My favorite limerick

Date: 2009-08-10 05:06 pm (UTC)
From: [identity profile] controuble.livejournal.com
There was a mean witch of the Rhone
Who cursed an old harlot named Joan
Not a man was amused
Au contraire, they were bruised
For they found she'd been plugged up with stone.

Date: 2009-08-10 06:28 pm (UTC)
From: [identity profile] ravenclaw-eric.livejournal.com
There was a young woman named Golda
Whose lovers grew colder and colder.
For during love-making
She'd sing the earth-shaking
Love theme from Tristan und Isolde.

A woman in South Carolina
Placed fiddle strings 'cross her vagina.
With the proper sized cocks
What was sex became Bach's
Toccata and Fugue in D Minor.

--Both by Isaac Asimov.

Date: 2009-08-10 08:39 pm (UTC)
From: [identity profile] barondave.livejournal.com
There once was a man from Nantucket
Who kept all his money in a bucket
His daughter named Nan
Ran away with a man
And as for the bucket, Nantucket

He followed the pair to Pawtucket
The man and the girl and the bucket
He said to the man,
"Well, you can keep Nan"
But as for the bucket, Pawtucket

Then there's the joke about The Dirtiest Limerick In The World Contest, but that really has to be told out loud...

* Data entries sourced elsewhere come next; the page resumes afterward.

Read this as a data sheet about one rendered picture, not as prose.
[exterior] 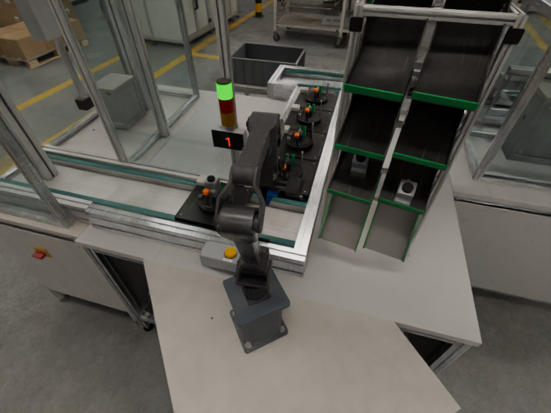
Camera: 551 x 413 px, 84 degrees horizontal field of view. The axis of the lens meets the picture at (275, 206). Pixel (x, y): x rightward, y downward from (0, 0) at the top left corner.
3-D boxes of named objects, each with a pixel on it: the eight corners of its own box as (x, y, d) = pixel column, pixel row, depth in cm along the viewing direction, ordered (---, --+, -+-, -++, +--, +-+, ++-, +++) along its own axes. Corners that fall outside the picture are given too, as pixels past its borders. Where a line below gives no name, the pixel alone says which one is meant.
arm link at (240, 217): (253, 232, 51) (261, 198, 53) (211, 226, 51) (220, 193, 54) (268, 279, 79) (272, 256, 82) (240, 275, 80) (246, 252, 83)
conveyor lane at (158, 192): (293, 260, 115) (294, 244, 108) (103, 217, 131) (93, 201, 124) (307, 209, 135) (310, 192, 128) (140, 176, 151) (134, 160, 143)
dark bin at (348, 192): (369, 205, 90) (371, 195, 83) (326, 192, 94) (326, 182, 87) (395, 129, 98) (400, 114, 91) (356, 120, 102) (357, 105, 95)
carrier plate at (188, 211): (233, 233, 113) (232, 229, 112) (175, 220, 118) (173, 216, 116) (253, 191, 130) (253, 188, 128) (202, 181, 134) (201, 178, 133)
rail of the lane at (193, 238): (302, 278, 110) (305, 260, 102) (93, 228, 127) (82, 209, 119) (306, 265, 114) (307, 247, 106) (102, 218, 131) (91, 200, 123)
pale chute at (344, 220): (356, 251, 103) (355, 251, 99) (319, 238, 107) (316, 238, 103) (383, 171, 102) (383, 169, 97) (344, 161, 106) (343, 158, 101)
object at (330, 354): (211, 583, 63) (208, 586, 61) (143, 257, 120) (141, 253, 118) (457, 410, 84) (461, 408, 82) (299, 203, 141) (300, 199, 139)
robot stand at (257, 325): (245, 355, 91) (240, 326, 77) (229, 312, 101) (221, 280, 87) (289, 333, 96) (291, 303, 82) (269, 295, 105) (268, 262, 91)
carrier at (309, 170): (308, 199, 126) (311, 175, 117) (252, 188, 131) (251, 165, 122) (318, 165, 143) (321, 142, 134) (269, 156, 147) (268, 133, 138)
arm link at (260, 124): (260, 238, 54) (257, 192, 47) (215, 231, 55) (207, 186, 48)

Date: 2009-08-10 11:43 pm (UTC)
From: [identity profile] zanda-myrande.livejournal.com
A writer named William Thackeray
Confessed "What I write is just hackery.
I pen it on trains
Taking no kind of pains
Just to keep me in gin and tobackery."

Oh very well...

Date: 2009-08-11 01:38 am (UTC)
From: [identity profile] jannyblue.livejournal.com
I'm assuming you didn't want original limericks here. And I can't pick just one, since my "favorite" changes depending on my mood... So here's 3:

My version of the "meta" one:

A Limerick packs laughs anatomical
In a space that is quite economical
But the good ones I've seen
So seldom are clean
And the clean ones so seldom are comical

The "dirty" one:

A mathematician named Hall
Has a hexahedronical ball,
And the cube of its weight
Times his pecker's, plus eight
Is his phone number -- give him a call.

The "clean" one:

There once was a man from Calcutta
Who had a most terrible stutter:
He said "Pass the h-ham,
and the j-j-j-jam,
and the b-b-b-b-b-b-butter"
Edited Date: 2009-08-11 01:40 am (UTC)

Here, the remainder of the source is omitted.